ESCRT proteins, including ESCRT-I, ESCRT-II, and ESCRT-III, are need for cargo selection and the inward budding process (away from the cytoplasm). Some of the components of ESCRT, such as vacuolar protein sorting protein 31 (VPS31), vacuolar protein sorting protein 4B (VPS4B), and TSG101, have been found in endosome-like plasma membrane domains that generate exosomes. Tumor cell exosomes have been shown to contain syndecan, syntenin, and ALIX. Down-modulation of these proteins reduced exosomal release, and production of syndecan, syntenin, and ALIX-containing exosomes was dependent on the normal functioning of the ESCRT machinery proteins. The secretion of syntenin into exosomes is driven by syndecan, and this process induces heparin sulfate clustering. Over expression of the enzyme heparinase cleaves the heparin sulfate, causing a noticeable increase in the secretion of exosomes (Rashed et al., 2017).

Exosomal heterogeneity

The molecular composition of exosomes is not only cell-type dependent but can differ even when the exosomes originate from the same parental cells. The subcellular origin of exosomes and donor cell activation status can contribute to their molecular heterogeneity (Ferguson and Nguyen , 2016).

Exosomes web domains

EVpedia and ExoCarta, Vesiclepedia are the web domains in which researchers are able to upload proteomic lists of identified proteins to the database of the exosomes they are working with. This gives an opportunity to create a listing of the most frequently identified proteins generally found in exosomes (Ronquist  2019).

Isolation of Exosomes

The major hurdle in the clinical utilization of exosomes has been the lack of consistent and dependable methods to isolate a pure exosome population (Thery et al., 2006). The differential ultracentrifugation (DC) has been widely used as conventional isolation techniques that separate exosomes and other EVs based on their sizes and buoyant density. Ultracentrifugation is used to pellet crude exosomes. Exosomes were successfully isolated from serum by one-step precipitation method by using commercially available reagents such as ExoQuick (System Biosciences, Palo Alto, CA, USA) as an alternative approach to ultracentrifugation (Rekker et al., 2014). The affinity capture (AC) methods is used to target established exosomal markers such as CD63, CD81, TSG 101, HSP 70 and Alix, which allows selective capturing of exosome population followed by detection of cancer specific markers. The NTA (Nanoparticle tracking analysis)-based instruments called Nanosight (LM10, LM20, NS200 and NS500) allow exosomes to be counted and sized by combining light microscopy and the software that tracks Brownian motion of exosomes. NTA method becomes a gold standard to measure the concentration of exosomes (Soung et al., 2017).

Function of Exosomes

The key mechanism by which exosome exert biological function on cell by direct contact between surface molecules of cells and vesicles, endocytosis ,vesicle cell membrane fusion and horizontal transfer of mRNA and miRNA which  alters specific gene expression patterns in recipient cells. Biological functions and effects of exosomes promote intercellular communication and are involved in various physiological as well as pathological processes, such as antigen presentation, immune regulation, and tissue development. The nucleic acids in exosomes is important for embryonic and organ development, normal physiology, and various pathologies. Tumor cell-derived exosomes play key role in tumorigenesis, metastasis, and response to therapy through the transfer of oncogenes and onco-miRNAs between cancer cells and the tumor stroma. Exosomes from stimulated blood cells and the vascular endothelium is involved in neurological disorders such as multiple sclerosis, transient ischemic attacks, and antiphospholipid syndrome (Lin et al., 2015).

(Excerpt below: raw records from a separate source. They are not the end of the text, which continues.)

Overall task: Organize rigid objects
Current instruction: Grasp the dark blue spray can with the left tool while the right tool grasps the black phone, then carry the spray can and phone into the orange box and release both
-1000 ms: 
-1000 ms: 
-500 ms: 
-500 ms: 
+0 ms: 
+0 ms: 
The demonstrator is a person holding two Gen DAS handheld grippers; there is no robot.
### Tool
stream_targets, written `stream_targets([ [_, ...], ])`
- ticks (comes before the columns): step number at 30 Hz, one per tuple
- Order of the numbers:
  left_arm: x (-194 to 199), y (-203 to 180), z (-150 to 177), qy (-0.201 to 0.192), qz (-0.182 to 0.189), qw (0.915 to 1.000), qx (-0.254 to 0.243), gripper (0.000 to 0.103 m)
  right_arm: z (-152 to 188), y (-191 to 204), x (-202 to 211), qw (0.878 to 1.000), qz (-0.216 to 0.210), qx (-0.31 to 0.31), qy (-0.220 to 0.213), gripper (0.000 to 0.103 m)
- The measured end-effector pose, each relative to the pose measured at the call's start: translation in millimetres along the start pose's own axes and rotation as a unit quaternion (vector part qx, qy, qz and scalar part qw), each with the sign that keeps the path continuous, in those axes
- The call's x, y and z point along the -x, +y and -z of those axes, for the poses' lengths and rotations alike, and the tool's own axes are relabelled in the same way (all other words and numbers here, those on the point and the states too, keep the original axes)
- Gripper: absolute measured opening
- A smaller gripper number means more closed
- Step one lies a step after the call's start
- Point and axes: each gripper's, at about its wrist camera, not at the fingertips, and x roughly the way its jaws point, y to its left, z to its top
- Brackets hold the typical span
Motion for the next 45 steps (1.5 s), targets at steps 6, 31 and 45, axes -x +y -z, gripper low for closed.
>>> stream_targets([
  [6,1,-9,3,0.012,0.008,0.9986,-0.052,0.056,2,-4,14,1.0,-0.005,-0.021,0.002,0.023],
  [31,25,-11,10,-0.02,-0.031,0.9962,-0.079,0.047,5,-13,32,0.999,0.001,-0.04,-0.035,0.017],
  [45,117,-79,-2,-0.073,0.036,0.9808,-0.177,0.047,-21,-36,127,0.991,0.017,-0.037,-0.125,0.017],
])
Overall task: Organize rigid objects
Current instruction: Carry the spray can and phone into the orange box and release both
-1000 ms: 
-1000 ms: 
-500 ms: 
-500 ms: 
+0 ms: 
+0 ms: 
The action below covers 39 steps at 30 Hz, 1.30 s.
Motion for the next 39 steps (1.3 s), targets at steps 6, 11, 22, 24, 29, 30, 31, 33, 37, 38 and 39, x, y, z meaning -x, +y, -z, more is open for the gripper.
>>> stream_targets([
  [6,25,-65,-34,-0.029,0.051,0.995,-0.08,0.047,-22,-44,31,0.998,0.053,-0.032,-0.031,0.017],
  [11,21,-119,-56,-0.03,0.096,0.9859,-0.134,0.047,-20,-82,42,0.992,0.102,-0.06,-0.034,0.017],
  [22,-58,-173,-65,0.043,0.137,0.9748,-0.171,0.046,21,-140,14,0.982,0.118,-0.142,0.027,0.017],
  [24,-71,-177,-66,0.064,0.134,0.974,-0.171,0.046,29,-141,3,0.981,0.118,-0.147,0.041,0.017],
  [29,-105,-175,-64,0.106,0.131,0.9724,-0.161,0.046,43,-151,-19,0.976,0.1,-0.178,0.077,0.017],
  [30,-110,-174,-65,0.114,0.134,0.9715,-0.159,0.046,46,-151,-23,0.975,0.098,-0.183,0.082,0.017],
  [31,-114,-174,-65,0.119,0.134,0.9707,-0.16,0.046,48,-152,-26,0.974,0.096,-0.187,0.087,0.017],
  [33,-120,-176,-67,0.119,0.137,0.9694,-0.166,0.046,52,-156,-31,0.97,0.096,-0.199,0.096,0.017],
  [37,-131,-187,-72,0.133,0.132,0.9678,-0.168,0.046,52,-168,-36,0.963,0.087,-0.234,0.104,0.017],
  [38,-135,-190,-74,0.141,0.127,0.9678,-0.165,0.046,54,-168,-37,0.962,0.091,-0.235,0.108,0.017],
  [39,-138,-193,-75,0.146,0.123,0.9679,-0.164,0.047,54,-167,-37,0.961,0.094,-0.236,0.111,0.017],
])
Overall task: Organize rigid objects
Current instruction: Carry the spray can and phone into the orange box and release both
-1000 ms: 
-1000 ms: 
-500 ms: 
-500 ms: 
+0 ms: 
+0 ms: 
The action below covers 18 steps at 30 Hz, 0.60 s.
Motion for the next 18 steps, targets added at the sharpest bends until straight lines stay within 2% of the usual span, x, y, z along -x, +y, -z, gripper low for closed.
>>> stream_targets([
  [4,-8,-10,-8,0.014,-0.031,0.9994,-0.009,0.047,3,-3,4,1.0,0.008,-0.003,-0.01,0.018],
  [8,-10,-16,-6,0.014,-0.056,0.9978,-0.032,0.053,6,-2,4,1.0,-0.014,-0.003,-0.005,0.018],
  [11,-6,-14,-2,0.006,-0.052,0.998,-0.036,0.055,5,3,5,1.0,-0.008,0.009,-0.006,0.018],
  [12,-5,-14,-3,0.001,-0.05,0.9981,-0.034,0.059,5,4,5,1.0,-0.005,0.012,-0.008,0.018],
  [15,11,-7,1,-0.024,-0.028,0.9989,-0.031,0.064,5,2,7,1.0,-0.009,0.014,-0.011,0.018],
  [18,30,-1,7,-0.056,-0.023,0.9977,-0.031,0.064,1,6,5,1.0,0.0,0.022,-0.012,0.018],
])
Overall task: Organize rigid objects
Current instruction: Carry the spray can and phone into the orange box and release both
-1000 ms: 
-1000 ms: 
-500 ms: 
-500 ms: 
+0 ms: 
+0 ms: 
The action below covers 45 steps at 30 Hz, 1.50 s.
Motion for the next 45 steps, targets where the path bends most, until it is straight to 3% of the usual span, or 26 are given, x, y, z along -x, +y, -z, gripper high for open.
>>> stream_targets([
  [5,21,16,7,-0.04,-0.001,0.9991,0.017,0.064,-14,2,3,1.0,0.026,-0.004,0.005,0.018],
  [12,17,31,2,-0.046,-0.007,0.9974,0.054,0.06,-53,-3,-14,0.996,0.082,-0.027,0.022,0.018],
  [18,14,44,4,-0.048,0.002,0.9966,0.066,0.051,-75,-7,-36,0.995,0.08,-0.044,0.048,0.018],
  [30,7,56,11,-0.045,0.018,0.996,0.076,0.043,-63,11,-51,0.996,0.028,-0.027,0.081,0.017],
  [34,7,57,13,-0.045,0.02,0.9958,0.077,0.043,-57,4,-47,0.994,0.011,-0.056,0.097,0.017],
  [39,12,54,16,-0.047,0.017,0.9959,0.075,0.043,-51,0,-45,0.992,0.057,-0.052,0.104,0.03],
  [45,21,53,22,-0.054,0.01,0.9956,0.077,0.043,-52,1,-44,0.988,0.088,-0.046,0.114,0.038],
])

The molecular composition of exosomes has significant potential as biomarkers for disease diagnosis. Exosomes derived from antigen presenting cells have ability to express major histocompatibility complex (MHC) class I and II molecules on the cell surface, which helps inactivating CD8+ and CD4+ T-cells to induce specific immune responses by carrying  prostaglandins, exosomes secreted by platelets are involved in the inflammatory response. Glioblastoma cells also secret exosomes containing mRNA, miRNA and angio genetic proteins to microvascular endothelial cells, stimulating angiogenesis. Exosomes are involved in many biological processes, including the maturation of erythrocytes, the elimination of unnecessary proteins and RNA (Ha et al., 2016). Exosomes biobanking activities and its role in  clinical personalized applications rely on discrimination and precise diagnosis, targeted therapies of choice for each patient, dose adjustment methods to optimize the benefit-risk ratio of treatment and biomarkers of efficacy, toxicity, treatment discontinuation, relapse will be beneficial  if coordinated with pathologists and clinicians at hospital and health care centers (Mora et al., 2016).

Exosomes in Cancer diagnostics and therapeutics

Cancer cells derived exosomes have a great potential to serve as a liquid biopsy tool for various diseases. The cargo reflective of genetic or signaling alterations in cancer cells of origin are carry through cancer derived exosomes served  as biomarker for early detection of cancer. Exosome based liquid biopsy merits over conventional tissue biopsy because it provides the convenient and non-invasive way of diagnosis over tissue biopsy that requires surgery (Soung et al., 2017).

Exosomes can be loaded with different therapeutic drugs, antibodies or RNAi for gene expression, manipulation in order to treat cancer cells in a more efficient manner. Doxorubicin, a chemotherapeutic agent, loaded in breast cancer-derived exosomes (ExoDOX) is more efficient than free doxorubicin in the treatment of breast cancer and ovarian cancer mouse models . Therapeutic approaches that take advantage of exosomes and their characteristics have shown to improve the efficacy of chemotherapy (Bastos et al., 2018).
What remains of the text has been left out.